▶ [Aim of the exercise]
The listing below contains a span that opens with the line containing "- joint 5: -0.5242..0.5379" and closes with the line containing "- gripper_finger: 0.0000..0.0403". Return that span exactly.

▶ [Stored data]
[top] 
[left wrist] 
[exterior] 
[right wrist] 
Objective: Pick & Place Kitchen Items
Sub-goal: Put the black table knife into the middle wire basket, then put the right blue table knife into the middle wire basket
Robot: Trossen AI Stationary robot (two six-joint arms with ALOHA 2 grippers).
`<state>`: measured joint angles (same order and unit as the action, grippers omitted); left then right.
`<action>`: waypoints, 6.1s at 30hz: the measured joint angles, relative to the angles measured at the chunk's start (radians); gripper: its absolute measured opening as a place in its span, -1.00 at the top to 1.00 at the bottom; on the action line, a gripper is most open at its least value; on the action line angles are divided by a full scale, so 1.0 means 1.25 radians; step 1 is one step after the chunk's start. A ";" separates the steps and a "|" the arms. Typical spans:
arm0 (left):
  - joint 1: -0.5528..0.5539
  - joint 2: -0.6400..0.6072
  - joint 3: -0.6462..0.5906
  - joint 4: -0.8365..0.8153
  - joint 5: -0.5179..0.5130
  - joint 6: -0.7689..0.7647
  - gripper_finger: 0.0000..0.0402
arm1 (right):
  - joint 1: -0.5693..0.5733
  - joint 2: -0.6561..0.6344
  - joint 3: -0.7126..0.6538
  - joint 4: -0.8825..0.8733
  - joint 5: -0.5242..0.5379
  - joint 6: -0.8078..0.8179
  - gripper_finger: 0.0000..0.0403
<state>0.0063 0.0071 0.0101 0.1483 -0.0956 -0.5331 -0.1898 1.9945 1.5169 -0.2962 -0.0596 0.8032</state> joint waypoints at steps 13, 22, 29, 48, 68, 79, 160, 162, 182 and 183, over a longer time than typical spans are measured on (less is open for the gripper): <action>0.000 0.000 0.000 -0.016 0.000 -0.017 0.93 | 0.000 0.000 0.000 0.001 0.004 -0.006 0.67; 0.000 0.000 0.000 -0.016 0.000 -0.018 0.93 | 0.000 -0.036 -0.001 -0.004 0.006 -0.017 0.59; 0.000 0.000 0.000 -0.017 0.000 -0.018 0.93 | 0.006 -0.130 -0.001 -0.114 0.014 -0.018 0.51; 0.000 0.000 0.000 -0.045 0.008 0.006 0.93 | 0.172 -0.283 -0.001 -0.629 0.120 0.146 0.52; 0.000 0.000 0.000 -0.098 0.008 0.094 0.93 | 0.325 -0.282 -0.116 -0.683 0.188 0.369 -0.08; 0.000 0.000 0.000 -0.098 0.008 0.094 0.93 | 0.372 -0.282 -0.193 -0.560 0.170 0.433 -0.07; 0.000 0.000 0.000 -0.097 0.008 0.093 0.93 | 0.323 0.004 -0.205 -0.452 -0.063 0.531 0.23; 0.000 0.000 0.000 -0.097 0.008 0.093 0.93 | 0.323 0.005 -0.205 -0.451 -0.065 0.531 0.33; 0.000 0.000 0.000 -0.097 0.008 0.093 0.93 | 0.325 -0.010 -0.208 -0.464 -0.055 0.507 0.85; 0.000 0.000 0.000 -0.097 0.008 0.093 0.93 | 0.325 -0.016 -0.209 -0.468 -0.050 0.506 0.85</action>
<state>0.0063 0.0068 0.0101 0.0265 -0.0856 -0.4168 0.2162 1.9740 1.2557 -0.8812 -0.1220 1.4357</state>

▶ [Response below]
  - joint 5: -0.5242..0.5379
  - joint 6: -0.8078..0.8179
  - gripper_finger: 0.0000..0.0403

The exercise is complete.